Todo golpe de estado fala em “salvar” alguma coisa: a pátria, a nação, a família, a propriedade, o sistema, a economia (os bancos), a tradição, a moralidade e os bons costumes etc.

Pela primeira vez estamos diante de um golpe que não se propõe a salvar nada. Ao contrário, se propõe a destruir tudo: empregos, investimentos, a educação, a saúde, a Petrobras, o pré-sal (aqui não é destruir, é vender), a capacidade de auto-defesa, a tecnologia e a indústria nacionais, o futuro, a política, as eleições o futuro…

Neste sentido, não se pode dizer que ele esteja fracassando. Está cumprindo seus objetivos permanentes, que são estes logo acima descritos. Só não vê quem não quer, só não viu desde o princípio quem não quis. Este princípio aludido foi a guinada para a direita das manifestações (dúbias desde o começo) de 2013, seguida da aplicação da máxima lacerdista em relação à eleição de 2014: a esquerda não deve ganhar, se ganhar não deve poder governar etc. É verdade que houve formas de colaboração das esquerdas: a inépcia jurídica do segundo governo Dilma, a proverbial inapetência petista para mexer na questão da mídia eternamente golpista, a aplicação parcial do receituário neoliberal a partir de janeiro de 2015, coisa que afastou as bases tradicionais de sustentação do governo, por exemplo.

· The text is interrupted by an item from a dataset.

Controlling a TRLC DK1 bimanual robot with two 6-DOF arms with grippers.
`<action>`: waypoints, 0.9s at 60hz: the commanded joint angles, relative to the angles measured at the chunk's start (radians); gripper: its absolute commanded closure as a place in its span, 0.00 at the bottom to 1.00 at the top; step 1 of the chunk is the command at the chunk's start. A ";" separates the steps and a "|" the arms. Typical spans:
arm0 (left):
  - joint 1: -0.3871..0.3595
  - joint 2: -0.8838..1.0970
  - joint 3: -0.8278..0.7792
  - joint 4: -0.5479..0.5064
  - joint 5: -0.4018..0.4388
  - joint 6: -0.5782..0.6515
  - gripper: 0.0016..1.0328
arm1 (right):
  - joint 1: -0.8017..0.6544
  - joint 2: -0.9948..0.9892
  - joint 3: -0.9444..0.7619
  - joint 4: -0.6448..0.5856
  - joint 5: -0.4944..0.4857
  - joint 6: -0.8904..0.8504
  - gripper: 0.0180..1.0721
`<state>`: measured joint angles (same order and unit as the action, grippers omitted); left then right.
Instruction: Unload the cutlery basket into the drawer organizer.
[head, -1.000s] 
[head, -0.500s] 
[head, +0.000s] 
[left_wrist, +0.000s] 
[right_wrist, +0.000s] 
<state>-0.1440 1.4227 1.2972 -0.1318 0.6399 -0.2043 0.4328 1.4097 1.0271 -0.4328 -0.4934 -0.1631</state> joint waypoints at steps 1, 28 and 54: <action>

O golpismo da mídia, a conspiração da Lava Jato, as tramas norte-americanas, o entreguismo de Temer e do PMDB, o inconformismo do PSDB, o ressentimento de grande parte da classe média, a avidez plurissecular da burguesia pelas benesses do Estado etc. explicam muita coisa, mas não tudo.

Então o golpe veio, com seu cortejo tétrico de menções às mães, famílias, cidades, invocadas naquele patético dia de abril de 2016 que inaugurou a nova noite em que o país mergulhava. Veio, viu e ganhou. Não fracassou, desejando as aves de rapina pelo governo federal, os cães pastores da extrema-direita pelas ruas. Nano fracassou, portanto. Ele veio para isto mesmo.

Mas naufragou. Ou se atolou em suas próprias contradições. Além de levar ao Palácio do Planalto uma chusma de acusados de todo tipo de crime lesa-pátria, a começar pelo de corrupção endêmica, as iniciativas econômicas do pseudo-governo são um desastre. Como, de resto, o ideário que as alimenta só provoca desastres pelo mundo inteiro, além de alimentar a extrema-direita.

O golpe é um naufrágio, rápido, seguro e de uma vez só. Sem gradualismo. A começar pela brigalhada entre seus próceres na mídia, no Judiciário, e na política. Não se entendem sobre o que fazer com Temer. Como sucede-lo? O que fazer com Aécio? Até mesmo sobre o que fazer com Meirelles e os desastres que provoca. O jeito é manter tudo no lugar e não olhar – nem pra trás, nem pro lado, nem pra frente. Não olhar. Fingir que não se vê o que se vê. É o que faz toda a cambada que apoiou o golpe, nas ruas, nas janelas com as panelas, na mídia, nos tribunais, no Parlamento, talvez até mesmo nas casernas.

Nas casernas? Talvez? Sim, porque este golpe teve um detalhe inovador. Nos golpes tradicionais, os civis golpistas açulavam e açulavam os militares. Estes, por fim, querendo “salvar” a disciplina, punham os tanques nas ruas. E saíam esbaforidos com suas lagartas rangendo pelo asfalto. Mas impunham um ritmo, uma disciplina, mesmo que carregada de repressão, torturas, assassinatos, como os decorrentes de 64 e 68. Os civis do golpe acertavam o passo e aceitavam a ordem unida.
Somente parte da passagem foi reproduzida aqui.